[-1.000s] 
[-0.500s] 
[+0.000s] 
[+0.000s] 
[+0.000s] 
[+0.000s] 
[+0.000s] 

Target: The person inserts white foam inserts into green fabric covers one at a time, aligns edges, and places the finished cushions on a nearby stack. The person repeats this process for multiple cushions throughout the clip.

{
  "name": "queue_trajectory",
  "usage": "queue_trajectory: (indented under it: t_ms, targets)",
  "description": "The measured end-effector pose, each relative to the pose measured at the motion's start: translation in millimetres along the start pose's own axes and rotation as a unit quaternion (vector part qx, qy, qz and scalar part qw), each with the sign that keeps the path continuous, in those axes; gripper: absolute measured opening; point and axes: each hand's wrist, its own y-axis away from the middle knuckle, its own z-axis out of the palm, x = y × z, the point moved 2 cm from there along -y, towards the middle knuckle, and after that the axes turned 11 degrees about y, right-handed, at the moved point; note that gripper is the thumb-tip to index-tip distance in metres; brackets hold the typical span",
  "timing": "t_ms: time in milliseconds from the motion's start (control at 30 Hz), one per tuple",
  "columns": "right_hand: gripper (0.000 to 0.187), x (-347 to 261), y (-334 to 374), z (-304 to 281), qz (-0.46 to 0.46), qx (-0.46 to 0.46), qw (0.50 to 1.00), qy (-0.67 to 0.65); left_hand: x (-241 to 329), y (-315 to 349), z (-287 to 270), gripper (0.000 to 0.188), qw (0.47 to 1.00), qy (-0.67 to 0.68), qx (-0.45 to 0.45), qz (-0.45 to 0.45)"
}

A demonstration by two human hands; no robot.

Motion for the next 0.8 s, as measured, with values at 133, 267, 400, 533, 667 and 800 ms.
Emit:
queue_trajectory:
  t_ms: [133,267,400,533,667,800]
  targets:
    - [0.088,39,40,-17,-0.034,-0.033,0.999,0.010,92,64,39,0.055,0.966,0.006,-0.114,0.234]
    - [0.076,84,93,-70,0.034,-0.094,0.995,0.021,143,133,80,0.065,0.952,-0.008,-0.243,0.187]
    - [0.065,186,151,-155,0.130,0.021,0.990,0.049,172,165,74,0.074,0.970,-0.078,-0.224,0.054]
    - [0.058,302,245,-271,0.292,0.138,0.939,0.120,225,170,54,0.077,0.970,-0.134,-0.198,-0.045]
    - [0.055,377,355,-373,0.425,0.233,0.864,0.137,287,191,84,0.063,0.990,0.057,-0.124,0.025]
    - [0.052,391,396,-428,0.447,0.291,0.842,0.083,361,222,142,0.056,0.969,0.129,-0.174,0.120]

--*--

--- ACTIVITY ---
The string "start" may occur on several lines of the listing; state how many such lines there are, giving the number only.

--- SOLVED EXERCISE ---
2